Nowadays I question if the very essence of Sphere, as a framework designed for widespread and global application is perhaps entirely flawed upon conception. While a tsunami will wreak the same kind of damage anywhere in the world, the levels of preparedness, the available social capital, and the legal structures in place will differ dramatically. Within the current Sphere guidelines, it informs actors to examine and utilize local laws and customs but it does not explain how to do so. How does this guidance, which is painstakingly obvious, actually helpful? Rather than construct a universal Sphere, why not begin crafting Sphere guidelines at the country-level, so that all laws and mechanisms can be accounted and introduced in greater detail?
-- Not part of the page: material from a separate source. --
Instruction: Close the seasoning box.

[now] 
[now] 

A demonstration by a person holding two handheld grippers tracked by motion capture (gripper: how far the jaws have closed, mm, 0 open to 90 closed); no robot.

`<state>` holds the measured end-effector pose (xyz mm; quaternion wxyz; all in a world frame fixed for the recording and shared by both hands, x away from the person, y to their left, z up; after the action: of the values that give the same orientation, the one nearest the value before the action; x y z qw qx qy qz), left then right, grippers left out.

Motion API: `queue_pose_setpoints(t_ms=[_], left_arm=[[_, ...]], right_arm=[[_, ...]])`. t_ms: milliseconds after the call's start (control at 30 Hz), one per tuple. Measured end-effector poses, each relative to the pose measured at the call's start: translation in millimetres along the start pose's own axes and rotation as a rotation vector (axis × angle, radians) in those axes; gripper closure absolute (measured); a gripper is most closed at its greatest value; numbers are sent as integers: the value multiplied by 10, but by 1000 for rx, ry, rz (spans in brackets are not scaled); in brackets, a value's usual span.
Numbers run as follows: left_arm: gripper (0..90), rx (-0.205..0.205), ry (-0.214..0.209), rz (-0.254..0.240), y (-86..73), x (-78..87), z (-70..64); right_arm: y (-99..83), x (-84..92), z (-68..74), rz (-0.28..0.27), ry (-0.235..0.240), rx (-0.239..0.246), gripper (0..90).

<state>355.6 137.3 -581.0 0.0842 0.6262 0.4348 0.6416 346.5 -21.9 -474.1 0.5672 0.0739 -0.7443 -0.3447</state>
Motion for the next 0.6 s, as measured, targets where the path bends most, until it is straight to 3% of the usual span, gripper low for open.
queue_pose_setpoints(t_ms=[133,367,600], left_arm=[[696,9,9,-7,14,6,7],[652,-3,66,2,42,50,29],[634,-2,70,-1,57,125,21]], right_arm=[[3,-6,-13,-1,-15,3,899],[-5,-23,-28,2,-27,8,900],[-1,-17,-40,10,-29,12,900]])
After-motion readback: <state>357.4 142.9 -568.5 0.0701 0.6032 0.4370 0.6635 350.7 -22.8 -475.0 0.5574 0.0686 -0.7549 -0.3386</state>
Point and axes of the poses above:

This will not work perfectly and an iterative process is also necessary on the ground, yet it will likely work better than the Sphere guidelines we have at the present.
Rather than focusing on the universality of our outcomes, we can better ensure our outcomes by refining the precision of our tools. Are all intervention and research methods applicable anywhere? One might initially think so, given that these methods are empirically designed. Yet I would say otherwise. Hence one cannot effectively conduct standard social research in hostile landscapes. Due to the limitations imposed, the tools can become diluted to the point of uselessness. For example, In Afghanistan, I would go so far as to say that all social research is flawed on account that it is "perception-based," which is nothing but a delicate phrase to describe indeterminable validity.
Researchers working in Kandahar and other regions cannot carry any mobile technology to assist in data collection. Nor can they probe deeply in local issues (at risk of becoming part of the problem) or maintain strict oversight of the data-collection staff. Individuals who are paid to provide responses have no incentive to be accurate or tell the truth. Notably, people are often questioned on issues to which they have no direct knowledge or experience, so they can only provide assumptions or guesses as answers.
Conflict is not the only variable that shapes the effectiveness of our research tools and methodologies. Language, social conventions, and insider-outsider relations all shape our abilities to do our jobs as researchers, planners, or policy-makers. This isn't new information. These are typically the concerns discussed with an "Intro to Anthropology Class," but it is essential to question the foundations of our disciplines so as to avoid the pitfalls of chasing after a grand unified theory when the data itself is evident of something entirely different.